1. Inflation: Introduction
  2. Inflation: How Is It Measured?
  3. Inflation: Inflation And Interest Rates
  4. Inflation: Inflation And Investments
  5. Inflation: Conclusion
  6. Inflation: What Is Inflation?

Inflation and interest rates are often mentioned in the same breath, and this is because the two are closely related. In the United States, baseline interest rates are set by the central bank, the Federal Reserve Bank also known as the Fed. The Fed meets eight times a year to set short-term interest rate targets. During these meetings, the CPI and PPIs are significant factors in the Fed's decision, because the Fed, as well as other major central banks, have a specific interest rate target in mind for the economy to achieve, usually 2-3% annually. This is known as inflation targeting. If inflation is the cost of saving money, interest rates are the cost of borrowing it.

 

Interest rates directly affect lending and borrowing because higher interest rates make servicing loans more costly. By changing interest rates, the Fed tries to achieve maximum employment, stable prices and a good level growth. As interest rates drop, consumer spending increases, and this in turn stimulates economic growth which can spur inflation. The central bank also wants to keep growth in check, since excessive economic growth can in fact be quite detrimental. At one extreme, an economy that is growing too fast can experience hyperinflation, resulting in the problems we mentioned earlier. At the other extreme, an economy with no inflation has essentially stagnated and can experience a deflationary spiral. The right level of economic growth, and thus inflation, is somewhere in the middle.

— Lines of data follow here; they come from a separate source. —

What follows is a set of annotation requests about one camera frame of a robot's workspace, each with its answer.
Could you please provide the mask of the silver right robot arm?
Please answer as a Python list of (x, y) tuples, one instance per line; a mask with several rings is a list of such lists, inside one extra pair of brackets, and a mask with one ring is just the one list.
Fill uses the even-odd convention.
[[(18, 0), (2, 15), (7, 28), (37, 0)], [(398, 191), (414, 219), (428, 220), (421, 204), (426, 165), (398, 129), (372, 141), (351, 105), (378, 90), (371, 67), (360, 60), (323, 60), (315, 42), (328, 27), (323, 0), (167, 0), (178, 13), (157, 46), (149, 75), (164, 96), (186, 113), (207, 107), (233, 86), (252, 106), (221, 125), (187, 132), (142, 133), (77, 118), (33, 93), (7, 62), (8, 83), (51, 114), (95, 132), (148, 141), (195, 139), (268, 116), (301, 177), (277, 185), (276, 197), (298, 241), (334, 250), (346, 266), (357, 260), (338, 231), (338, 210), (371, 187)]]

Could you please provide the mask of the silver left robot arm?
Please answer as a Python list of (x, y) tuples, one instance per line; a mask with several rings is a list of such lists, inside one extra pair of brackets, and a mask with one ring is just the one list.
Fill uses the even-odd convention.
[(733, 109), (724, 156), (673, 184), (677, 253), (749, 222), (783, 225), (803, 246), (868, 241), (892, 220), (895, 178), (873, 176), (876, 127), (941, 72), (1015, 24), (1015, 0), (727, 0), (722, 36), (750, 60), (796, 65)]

It's the Fed's job to maintain that delicate balance. A tightening, or rate increase, attempts to head off future inflation. An easing, or rate decrease, aims to spur on economic growth.

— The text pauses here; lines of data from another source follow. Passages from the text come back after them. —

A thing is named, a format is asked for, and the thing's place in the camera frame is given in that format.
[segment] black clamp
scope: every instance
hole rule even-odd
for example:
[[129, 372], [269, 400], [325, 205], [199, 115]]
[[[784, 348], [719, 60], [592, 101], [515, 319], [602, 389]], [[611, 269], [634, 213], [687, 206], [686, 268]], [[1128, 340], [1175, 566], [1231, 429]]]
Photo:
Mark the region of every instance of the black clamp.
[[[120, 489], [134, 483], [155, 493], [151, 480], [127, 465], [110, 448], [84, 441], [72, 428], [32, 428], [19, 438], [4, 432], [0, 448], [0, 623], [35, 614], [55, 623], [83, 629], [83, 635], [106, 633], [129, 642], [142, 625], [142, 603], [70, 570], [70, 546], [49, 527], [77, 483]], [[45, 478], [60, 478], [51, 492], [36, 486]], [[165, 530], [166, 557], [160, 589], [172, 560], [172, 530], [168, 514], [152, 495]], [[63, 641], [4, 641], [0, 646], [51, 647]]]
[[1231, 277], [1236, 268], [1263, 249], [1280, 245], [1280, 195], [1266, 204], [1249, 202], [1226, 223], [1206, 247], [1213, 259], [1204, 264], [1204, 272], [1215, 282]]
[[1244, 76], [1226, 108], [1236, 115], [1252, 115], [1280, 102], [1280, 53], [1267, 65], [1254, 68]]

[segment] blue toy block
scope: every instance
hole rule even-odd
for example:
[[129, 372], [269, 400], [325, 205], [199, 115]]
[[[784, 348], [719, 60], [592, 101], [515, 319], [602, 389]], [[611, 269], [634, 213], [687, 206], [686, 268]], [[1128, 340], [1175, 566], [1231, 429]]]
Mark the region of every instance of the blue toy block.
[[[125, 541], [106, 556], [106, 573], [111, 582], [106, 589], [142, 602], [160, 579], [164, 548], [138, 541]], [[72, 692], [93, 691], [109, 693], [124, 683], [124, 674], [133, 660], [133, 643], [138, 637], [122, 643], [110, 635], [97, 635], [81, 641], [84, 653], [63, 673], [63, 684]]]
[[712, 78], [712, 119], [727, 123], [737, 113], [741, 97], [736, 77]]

Inflation targeting originated as an official policy in the late 1970’s with the Reserve Bank of New Zealand. The practice has since spread throughout much of the world. However, inflation targeting has come under fire over the past few years. First, despite inflation targeting, the rate of inflation has remained below its target in the U.S. for nearly every year since the Great Recession in 2008. Moreover, in Europe, they have even experienced deflation a few times over the past decade. A larger point is that the 2-3% inflation target, while it seems reasonable, is actually an arbitrary number with little to no empirical evidence that it is a valid level to target in the first place.

Keep in mind that while inflation is a major issue, it is not the only factor informing the Fed's decisions on interest rates. For example, the Fed might ease interest rates during a financial crisis to provide liquidity (flexibility to get out of investments) to U.S. financial markets, thus preventing a market meltdown.

Inflation is also related closely to unemployment. The Phillips Curve relates the inverse relationship between the two. The theory states that with economic growth comes inflation, which in turn should lead to more jobs and less unemployment. However, the original concept has been challenged empirically due to the occurrence of stagflation in the 1970’s when there were high levels of both inflation and unemployment. Economists have responded by allowing for many different Phillips Curves to exist, or by amending the relationship between inflation and unemployment to changes in the rates of inflation and unemployment.